Bombino claims Jimi Hendrix and Mark Knopfler as early influences, and while you can hear his affinity for big-sound blues and rhapsodic solos, his playing has a less showy, more disciplined spirit. He doesn’t spin off into stratospheric guitar-hero noodling. Instead, he threads his way through the weave of rhythms, circling around the tune, kneading and bending as if constantly trying to find its most perfect form. He sings, too, exhorting his people in a plaintive tenor that’s carried on the interlocking gears of percussion and guitar.
Agadez had the happy, handmade feel of music played while over a nearby fire, a goat roasting slowly on its spit. The second album, Nomad, is a different story. In the last few years, Bombino has vaulted beyond his local celebrity and started touring abroad. Dan Auerbach of the Black Keys invited him to his studio in Nashville, where he found the exact opposite of his home terrain: a soundproofed wonderland of new technology and vintage amps, and the rich, moist petri dish of Delta blues, country and southern rock. Bombino had been reared on the art of making do; now he had to adapt to the burden of open-ended possibilities.

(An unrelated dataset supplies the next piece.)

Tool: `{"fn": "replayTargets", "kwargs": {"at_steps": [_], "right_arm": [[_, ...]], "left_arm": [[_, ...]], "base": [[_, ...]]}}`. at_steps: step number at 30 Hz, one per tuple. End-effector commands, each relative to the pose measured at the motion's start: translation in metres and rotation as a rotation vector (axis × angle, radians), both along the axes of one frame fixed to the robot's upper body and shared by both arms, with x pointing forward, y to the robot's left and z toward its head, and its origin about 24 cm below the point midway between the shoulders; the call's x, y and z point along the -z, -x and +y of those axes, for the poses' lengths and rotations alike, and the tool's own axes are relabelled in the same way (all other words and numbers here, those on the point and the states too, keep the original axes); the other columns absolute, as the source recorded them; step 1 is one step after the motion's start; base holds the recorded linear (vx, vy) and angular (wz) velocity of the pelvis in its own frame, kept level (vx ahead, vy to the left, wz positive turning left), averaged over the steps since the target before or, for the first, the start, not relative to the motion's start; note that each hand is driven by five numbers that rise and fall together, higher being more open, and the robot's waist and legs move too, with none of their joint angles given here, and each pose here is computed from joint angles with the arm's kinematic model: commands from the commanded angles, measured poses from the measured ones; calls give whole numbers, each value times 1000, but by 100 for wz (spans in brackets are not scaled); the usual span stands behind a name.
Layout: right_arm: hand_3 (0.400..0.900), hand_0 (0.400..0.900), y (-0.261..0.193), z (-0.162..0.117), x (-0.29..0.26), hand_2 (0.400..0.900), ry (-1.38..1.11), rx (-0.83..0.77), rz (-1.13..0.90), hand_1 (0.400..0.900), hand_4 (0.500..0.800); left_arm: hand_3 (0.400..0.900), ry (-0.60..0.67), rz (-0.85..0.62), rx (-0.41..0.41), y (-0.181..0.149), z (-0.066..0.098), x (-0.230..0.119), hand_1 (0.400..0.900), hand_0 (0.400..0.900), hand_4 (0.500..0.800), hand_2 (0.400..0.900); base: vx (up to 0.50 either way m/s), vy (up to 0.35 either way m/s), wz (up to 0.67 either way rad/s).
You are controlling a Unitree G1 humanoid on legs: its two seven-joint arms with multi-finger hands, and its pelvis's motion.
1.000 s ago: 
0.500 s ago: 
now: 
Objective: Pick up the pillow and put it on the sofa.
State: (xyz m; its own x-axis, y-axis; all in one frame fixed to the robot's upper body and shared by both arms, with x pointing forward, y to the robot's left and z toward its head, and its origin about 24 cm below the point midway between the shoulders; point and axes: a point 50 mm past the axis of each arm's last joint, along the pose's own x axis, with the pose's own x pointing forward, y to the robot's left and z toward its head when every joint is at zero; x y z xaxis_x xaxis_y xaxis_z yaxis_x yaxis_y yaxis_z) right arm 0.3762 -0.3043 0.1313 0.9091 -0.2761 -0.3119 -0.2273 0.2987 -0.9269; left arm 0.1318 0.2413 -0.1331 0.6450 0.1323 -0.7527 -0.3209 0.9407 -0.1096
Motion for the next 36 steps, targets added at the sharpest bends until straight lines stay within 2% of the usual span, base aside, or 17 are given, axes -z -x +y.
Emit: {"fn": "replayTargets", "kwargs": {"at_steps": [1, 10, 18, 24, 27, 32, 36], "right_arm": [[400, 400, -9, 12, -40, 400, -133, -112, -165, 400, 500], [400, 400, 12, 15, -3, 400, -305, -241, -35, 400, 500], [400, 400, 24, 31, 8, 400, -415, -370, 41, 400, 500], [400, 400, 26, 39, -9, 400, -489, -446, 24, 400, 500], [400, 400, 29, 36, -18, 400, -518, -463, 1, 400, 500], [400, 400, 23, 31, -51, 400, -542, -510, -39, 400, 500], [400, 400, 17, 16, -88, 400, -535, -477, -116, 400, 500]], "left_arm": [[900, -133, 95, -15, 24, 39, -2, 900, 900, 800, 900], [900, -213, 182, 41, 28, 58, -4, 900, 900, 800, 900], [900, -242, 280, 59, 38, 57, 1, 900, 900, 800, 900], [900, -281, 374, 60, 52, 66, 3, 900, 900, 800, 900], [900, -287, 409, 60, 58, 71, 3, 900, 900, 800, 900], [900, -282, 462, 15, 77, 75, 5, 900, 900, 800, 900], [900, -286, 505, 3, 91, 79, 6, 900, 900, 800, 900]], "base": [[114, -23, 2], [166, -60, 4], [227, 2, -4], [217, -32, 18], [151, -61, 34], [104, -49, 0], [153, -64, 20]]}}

The result is both fascinating and frustrating. In Nomad, he sounds like a great guitarist with a signature style, fronting a band that only sort of speaks his language. The slippery twang of a lap steel guitar, the rock ‘n’ roll drum kit, the brawny girders of electric bass, the churchy reverb added at the mixing console — all these luscious American additives mix awkwardly with his plainer outdoor style.
A quiet, self-effacing man who communicates with the non-Tuareg world in idiosyncratic French, Bombino doesn’t have much use for authenticity. His people were nomads, leading camel trains across the Sahara to the cosmopolitan ports of the Mediterranean. Later, they drove, fed and guided tourists, and these contacts fed into their rich cultural hybrid. They have absorbed Islam and adapted it to their use; they have also done the same with music. Today, that part of Africa is once again isolated by violence, so it’s up to a new kind of nomad, the international touring musician, to go hunt down new sources of cultural wealth. That’s what Bombino was doing in Nashville: mainlining new sounds the way, as a teenager, he internalized Hendrix. The end result is not Nomad, but some future development in a tradition that never stays still.